What to produce:
Copy out the listing that follows exactly, dropping every picture.

Data provided:
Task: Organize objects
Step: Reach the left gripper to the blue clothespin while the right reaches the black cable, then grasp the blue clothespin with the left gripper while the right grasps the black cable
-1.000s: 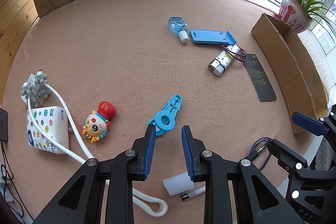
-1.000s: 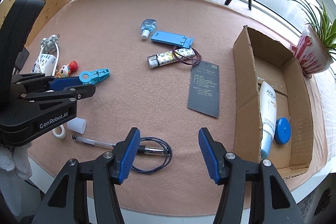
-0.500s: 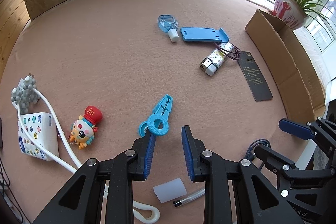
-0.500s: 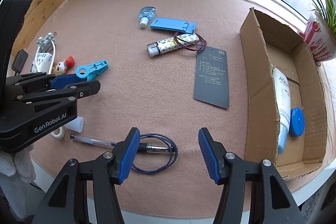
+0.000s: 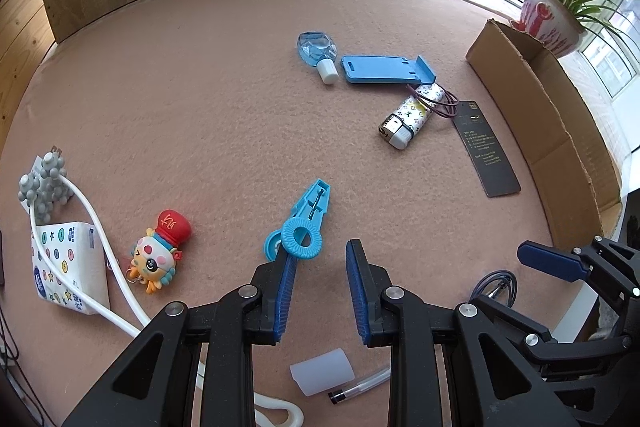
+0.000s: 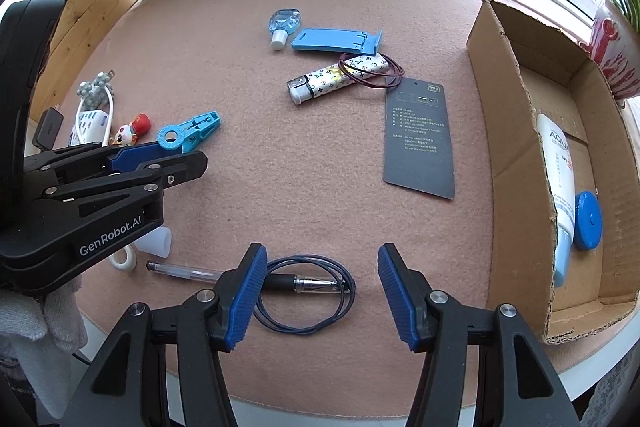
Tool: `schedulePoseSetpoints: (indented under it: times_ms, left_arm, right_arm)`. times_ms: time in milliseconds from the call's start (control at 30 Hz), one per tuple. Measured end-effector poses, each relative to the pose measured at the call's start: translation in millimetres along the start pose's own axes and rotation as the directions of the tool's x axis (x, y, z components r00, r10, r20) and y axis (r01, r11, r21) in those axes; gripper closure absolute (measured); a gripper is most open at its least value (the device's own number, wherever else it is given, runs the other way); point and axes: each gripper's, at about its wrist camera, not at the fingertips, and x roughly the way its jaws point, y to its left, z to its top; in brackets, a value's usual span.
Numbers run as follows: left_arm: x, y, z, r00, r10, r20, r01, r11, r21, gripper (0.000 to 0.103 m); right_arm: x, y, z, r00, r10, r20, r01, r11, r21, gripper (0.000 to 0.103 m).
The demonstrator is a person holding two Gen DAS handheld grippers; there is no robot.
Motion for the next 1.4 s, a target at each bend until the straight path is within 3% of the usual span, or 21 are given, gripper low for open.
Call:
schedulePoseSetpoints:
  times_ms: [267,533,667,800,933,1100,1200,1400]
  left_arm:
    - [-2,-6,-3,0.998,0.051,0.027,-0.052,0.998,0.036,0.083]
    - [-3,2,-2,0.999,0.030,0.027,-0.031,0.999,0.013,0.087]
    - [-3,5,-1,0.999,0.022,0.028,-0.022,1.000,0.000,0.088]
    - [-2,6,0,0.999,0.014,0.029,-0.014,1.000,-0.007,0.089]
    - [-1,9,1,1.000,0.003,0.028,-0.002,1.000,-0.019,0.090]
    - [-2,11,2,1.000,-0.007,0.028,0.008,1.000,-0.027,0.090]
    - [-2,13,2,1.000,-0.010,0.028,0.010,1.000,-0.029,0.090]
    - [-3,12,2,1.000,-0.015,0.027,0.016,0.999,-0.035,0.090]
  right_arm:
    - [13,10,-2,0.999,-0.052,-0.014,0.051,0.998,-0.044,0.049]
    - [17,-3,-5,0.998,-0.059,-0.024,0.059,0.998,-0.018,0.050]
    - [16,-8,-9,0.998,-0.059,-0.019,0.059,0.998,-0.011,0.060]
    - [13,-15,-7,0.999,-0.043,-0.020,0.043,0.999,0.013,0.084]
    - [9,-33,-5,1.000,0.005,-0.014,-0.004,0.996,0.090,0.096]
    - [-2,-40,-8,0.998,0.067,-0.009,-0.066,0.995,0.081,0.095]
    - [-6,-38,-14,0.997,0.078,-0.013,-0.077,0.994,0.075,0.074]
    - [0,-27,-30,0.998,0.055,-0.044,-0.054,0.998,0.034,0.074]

Expected answer:
Task: Organize objects
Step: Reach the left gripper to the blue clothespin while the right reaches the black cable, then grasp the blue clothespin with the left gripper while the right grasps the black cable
-1.000s: 
-1.000s: 
-0.500s: 
-0.500s: 
+0.000s: 
+0.000s: 
Tool: `schedulePoseSetpoints: (indented under it: times_ms, left_arm, right_arm)`. times_ms: time in milliseconds from the call's start (control at 30 Hz), one per tuple. Measured end-effector poses, each relative to the pose measured at the call's start: translation in millimetres along the start pose's own axes and rotation as the directions of the tool's x axis (x, y, z components r00, r10, r20) and y axis (r01, r11, r21) in those axes; gripper closure absolute (measured); a gripper is most open at its least value (the device's own number, wherever else it is given, runs the other way); point and axes: each gripper's, at about its wrist camera, not at the fingertips, and x roughly the way its jaws point, y to its left, z to its top; in brackets, a value's usual span.
Numbers run as follows: left_arm: x, y, z, r00, r10, r20, r01, r11, r21, gripper (0.000 to 0.103 m); right_arm: x, y, z, r00, r10, r20, r01, r11, r21, gripper (0.000 to 0.103 m).
The demonstrator is a person holding two Gen DAS handheld grippers; there is no robot.
Motion for the next 1.4 s, a target at each bend until the straight path is within 3% of the usual span, or 21 are given, gripper low for open.
Call:
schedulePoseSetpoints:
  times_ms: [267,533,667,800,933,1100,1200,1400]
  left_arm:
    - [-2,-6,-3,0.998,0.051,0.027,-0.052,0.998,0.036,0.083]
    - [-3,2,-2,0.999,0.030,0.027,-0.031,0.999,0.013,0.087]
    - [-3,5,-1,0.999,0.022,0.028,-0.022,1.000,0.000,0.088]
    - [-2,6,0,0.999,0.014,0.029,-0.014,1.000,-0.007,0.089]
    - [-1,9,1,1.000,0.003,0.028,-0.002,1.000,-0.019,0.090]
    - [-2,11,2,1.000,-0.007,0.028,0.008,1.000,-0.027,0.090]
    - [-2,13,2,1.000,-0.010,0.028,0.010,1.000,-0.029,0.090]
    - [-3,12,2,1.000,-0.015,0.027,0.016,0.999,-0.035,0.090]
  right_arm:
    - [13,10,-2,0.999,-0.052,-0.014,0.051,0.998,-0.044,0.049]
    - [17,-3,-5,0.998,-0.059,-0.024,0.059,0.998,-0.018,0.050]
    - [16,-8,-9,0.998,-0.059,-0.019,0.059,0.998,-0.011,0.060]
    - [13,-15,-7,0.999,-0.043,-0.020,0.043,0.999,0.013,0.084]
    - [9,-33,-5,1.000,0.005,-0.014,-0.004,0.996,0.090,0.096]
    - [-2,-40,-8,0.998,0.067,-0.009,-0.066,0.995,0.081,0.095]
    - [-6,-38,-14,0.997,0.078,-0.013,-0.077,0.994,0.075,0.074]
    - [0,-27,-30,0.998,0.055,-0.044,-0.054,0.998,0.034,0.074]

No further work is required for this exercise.